Wicker’s legislation is supported by the XPRIZE Foundation, Alzheimer’s Foundation of America, UsAgainstAlzheimer’s, Alzheimer's Association, Eli Lilly and Company, BrightFocus Foundation, and the MIND Center at the University of Mississippi Medical Center.

“This legislation, which will reward researchers who meet certain milestones in Alzheimer’s disease drug development with cash prizes, will help spur innovation and accelerate discovery of a cure or disease modifying treatment,” said Charles J. Fuschillo, Jr., President and CEO of the Alzheimer’s Foundation of America. “We, as a nation, still must work to make Alzheimer’s disease research a national priority and make it’s funding on par with other major disease states.”

“We applaud Senator Wicker for advancing an innovative approach to preventing and treating Alzheimer’s disease by 2025,” said George Vradenburg, Founder and Chairman of UsAgainstAlzheimer’s. “The EUREKA Act would spark smart public-private partnerships to leverage America's best minds with the great work at NIH in a fiscally responsible manner. We look forward to working with Senator Wicker to advance the EUREKA Act into law.”

“An advance in Alzheimer’s research has the potential both to save millions of lives and billions of dollars for the nation’s public health programs,” said Robert Egge, Executive Vice President of Alzheimer’s Association. “With the cooperation of the medical and research communities, we are at a tipping point. We have the ideas, the technology and the will, but we need a focused commitment from the federal government, including robust support for Alzheimer’s research at the National Institutes of Health.”

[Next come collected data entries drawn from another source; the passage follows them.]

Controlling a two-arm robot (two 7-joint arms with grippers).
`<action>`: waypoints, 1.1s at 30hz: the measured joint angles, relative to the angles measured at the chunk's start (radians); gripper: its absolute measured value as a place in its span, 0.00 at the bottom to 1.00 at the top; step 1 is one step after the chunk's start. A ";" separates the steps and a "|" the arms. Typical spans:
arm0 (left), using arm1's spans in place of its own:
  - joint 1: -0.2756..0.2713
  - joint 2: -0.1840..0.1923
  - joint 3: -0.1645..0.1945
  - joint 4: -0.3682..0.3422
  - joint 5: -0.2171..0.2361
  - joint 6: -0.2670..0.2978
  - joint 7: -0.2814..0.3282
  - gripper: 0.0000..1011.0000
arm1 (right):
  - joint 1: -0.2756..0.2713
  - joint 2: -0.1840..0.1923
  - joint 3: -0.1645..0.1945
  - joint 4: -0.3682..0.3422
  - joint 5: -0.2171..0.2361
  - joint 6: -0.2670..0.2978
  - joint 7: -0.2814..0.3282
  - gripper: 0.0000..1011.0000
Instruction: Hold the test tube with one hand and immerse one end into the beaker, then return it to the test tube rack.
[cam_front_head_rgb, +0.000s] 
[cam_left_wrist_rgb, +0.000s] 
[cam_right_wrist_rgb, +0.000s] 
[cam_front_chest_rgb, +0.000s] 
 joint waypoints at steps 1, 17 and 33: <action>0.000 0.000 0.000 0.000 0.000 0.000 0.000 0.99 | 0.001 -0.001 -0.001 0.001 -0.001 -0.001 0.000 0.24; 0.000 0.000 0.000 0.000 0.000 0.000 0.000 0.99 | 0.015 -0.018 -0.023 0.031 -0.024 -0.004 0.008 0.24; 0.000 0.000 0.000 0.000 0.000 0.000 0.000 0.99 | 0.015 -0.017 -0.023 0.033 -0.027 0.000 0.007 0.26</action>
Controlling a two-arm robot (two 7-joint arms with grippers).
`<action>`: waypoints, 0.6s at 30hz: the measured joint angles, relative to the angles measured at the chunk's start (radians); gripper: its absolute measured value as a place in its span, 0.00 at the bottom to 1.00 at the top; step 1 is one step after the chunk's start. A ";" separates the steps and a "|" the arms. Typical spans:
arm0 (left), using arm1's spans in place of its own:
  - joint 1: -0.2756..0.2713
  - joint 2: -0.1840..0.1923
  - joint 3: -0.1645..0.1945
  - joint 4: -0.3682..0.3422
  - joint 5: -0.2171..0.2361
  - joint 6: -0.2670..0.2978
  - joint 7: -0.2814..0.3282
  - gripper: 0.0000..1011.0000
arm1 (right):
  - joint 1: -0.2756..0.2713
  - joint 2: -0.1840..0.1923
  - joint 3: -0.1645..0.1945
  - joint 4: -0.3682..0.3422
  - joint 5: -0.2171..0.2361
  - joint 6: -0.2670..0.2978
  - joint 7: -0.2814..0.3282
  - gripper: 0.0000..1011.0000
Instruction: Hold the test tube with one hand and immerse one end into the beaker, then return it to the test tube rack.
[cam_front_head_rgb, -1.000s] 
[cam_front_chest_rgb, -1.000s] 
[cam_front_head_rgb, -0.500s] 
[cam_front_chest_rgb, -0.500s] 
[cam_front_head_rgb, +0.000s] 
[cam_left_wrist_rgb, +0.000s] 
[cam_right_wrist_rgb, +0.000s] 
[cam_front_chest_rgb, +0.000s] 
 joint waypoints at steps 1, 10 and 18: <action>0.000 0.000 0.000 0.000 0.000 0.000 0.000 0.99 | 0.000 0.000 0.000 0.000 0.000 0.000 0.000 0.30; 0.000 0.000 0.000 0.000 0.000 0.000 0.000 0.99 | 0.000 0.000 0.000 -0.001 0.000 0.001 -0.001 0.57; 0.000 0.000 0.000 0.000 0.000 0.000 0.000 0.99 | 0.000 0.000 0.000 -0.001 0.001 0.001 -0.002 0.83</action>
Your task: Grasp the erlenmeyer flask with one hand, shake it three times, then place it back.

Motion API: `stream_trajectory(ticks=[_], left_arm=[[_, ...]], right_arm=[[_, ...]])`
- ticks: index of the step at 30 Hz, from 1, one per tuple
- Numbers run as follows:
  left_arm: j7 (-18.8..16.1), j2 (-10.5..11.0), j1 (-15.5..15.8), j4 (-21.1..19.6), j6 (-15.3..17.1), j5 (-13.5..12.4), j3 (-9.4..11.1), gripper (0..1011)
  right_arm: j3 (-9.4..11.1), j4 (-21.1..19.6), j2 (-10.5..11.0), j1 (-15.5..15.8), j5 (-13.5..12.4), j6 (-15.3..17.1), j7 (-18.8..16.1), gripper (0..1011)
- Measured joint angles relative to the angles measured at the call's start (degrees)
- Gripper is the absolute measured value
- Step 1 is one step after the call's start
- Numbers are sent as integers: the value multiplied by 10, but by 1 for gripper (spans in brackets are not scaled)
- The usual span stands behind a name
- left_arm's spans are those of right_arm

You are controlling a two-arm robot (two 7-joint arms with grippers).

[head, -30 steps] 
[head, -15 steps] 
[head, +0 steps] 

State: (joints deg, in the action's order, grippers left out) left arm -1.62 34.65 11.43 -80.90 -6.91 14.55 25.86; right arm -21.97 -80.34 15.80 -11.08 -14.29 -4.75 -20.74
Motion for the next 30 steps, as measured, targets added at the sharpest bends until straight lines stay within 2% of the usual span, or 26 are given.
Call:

“This is a time of great and deserved hope in dementia as Congress and the National Institutes of Health have begun to address chronic underfunding of research,” said Ian Kremer, Executive Director of Leaders Engaged on Alzheimer's Disease. “The Act’s focus on pay for success highlights that we need not only more research but better research, research that changes the lives of people living with dementia today and that reduces or eliminates the risk of people having to live with dementia in the future.”

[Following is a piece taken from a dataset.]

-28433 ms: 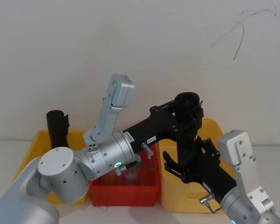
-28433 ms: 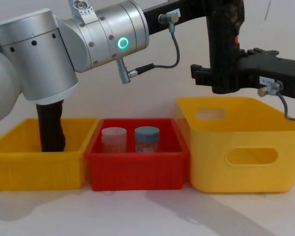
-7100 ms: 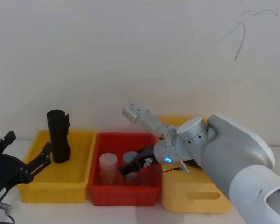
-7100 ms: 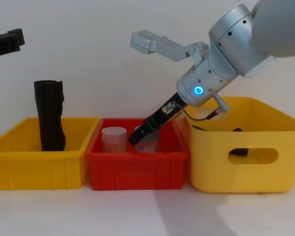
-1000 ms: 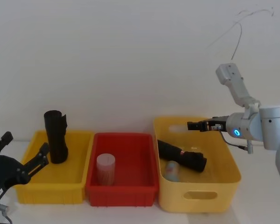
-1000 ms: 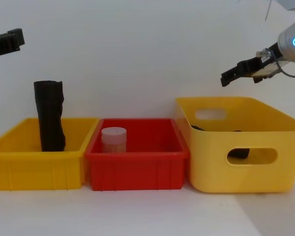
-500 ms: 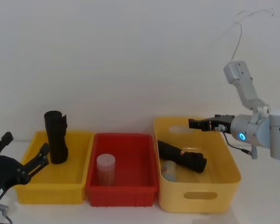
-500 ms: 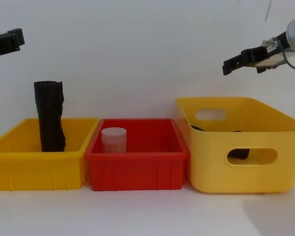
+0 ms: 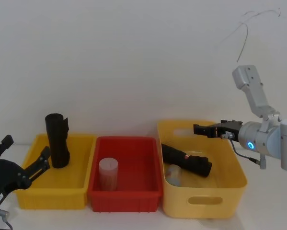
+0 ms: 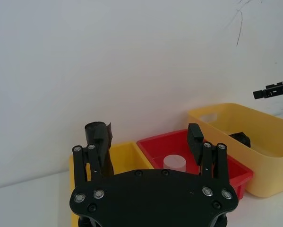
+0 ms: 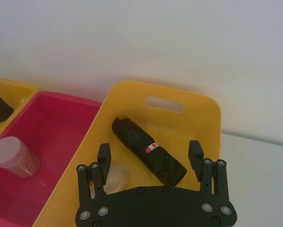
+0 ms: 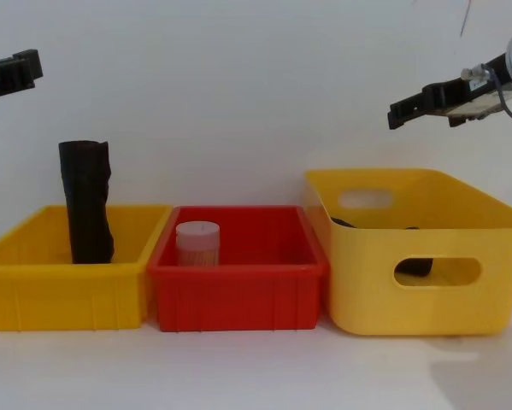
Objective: Pick up the garbage bag with the one hand and transfer it to the other hand.
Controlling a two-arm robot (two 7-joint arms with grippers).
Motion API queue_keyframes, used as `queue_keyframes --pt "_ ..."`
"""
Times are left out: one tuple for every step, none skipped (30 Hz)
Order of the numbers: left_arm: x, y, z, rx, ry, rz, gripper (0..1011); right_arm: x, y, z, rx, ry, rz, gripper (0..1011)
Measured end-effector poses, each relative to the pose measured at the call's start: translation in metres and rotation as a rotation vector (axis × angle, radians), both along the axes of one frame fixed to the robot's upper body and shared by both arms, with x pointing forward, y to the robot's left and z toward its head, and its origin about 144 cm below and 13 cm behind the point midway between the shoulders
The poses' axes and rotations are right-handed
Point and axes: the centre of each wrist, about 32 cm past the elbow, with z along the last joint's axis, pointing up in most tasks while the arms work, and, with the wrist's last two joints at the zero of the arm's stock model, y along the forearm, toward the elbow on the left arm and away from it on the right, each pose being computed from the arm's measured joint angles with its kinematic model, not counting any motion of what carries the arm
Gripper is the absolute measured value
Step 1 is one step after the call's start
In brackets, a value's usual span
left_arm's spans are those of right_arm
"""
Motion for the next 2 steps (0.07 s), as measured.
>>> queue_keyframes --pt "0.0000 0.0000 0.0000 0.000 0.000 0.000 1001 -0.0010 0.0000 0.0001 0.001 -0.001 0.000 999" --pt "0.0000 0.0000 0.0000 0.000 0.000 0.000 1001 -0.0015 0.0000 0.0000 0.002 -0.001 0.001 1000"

“Senator Wicker has been a champion for Alzheimer’s research and related public health policy,” said Patty Dunn, Executive Director of the Alzheimer’s Association Mississippi Chapter. “We applaud his commitment to support a robust National Alzheimer’s Plan by cosponsoring the successful Alzheimer’s Accountability Act and encouraging increased research funding for the National Institutes of Health. Our advocates work closely with his office and appreciate Senator Wicker’s introduction of the innovative EUREKA Act and its goal of advancing research breakthroughs for Alzheimer’s disease.”

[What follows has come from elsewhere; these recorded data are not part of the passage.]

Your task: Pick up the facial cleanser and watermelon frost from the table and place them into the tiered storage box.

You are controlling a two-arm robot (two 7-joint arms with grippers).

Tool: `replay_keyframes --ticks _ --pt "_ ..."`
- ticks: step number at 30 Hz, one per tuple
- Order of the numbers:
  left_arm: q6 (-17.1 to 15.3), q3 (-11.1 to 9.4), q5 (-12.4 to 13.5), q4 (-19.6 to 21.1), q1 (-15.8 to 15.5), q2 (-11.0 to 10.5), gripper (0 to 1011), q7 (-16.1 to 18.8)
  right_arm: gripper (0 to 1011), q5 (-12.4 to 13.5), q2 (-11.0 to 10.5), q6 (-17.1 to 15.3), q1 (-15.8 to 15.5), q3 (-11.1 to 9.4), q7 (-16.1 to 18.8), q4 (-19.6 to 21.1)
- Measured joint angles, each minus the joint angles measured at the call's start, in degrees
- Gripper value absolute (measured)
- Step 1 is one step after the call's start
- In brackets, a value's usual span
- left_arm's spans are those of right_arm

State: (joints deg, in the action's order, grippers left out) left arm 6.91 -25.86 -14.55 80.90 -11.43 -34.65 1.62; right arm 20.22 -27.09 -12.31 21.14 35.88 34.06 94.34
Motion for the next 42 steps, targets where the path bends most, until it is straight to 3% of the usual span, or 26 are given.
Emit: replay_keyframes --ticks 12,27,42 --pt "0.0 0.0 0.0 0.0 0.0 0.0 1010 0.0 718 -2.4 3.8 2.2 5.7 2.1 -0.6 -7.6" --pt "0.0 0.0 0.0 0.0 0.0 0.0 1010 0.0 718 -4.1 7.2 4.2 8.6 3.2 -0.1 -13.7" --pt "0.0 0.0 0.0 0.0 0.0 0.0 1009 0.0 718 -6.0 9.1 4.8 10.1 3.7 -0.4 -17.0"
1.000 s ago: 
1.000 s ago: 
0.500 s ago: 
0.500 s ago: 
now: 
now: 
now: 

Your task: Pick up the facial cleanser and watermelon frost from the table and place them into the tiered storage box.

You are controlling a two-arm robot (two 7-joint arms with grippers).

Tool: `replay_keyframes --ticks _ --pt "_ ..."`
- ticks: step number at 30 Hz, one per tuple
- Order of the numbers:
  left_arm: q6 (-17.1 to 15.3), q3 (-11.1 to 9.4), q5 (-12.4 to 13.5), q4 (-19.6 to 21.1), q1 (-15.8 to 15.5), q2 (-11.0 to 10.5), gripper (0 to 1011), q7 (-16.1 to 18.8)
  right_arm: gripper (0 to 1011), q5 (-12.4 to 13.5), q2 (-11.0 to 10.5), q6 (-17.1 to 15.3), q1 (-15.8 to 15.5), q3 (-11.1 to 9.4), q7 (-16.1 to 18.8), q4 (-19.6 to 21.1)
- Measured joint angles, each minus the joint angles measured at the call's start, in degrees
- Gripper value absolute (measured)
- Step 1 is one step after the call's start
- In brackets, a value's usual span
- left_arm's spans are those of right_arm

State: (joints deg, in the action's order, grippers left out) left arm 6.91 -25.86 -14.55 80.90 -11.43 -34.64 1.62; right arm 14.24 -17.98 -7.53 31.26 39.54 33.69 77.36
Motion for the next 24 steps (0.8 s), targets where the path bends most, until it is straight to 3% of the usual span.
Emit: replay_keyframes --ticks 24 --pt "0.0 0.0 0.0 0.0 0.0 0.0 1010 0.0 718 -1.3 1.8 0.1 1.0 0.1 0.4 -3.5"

The EUREKA Act would authorize the Director of the NIH to work with other federal agencies to establish prize challenges informed by the research milestones contained in the National Plan to Address Alzheimer’s Disease. Challenges could focus in a number of areas including:

• Identification and validation of Alzheimer’s biomarkers;
• Development of non-invasive and cost-effective early detection and diagnostic tools;
• Repurposing of existing drugs to address Alzheimer’s disease; and
• Development of new tools and approaches to care for persons with Alzheimer’s disease.

An advisory council that would include experts in organizing and managing such challenges as well as patient advocates and industry representatives will be constituted to determine the competitions, while a separate judging panel will evaluate submissions and make recommendations for awards to the Director of NIH.

Prize challenges enable government sponsors to pay only when a prize team achieves specified goals or milestones. Although funds will be authorized and reserved for awards, prizes will only be granted when teams achieve clearly defined objectives, making the EUREKA Act a cost-effective tool to support the pursuit of the 2025 goal. Additionally, EUREKA would permit the receipt of donations from the private sector and from individuals to fund the competition and build the award fund.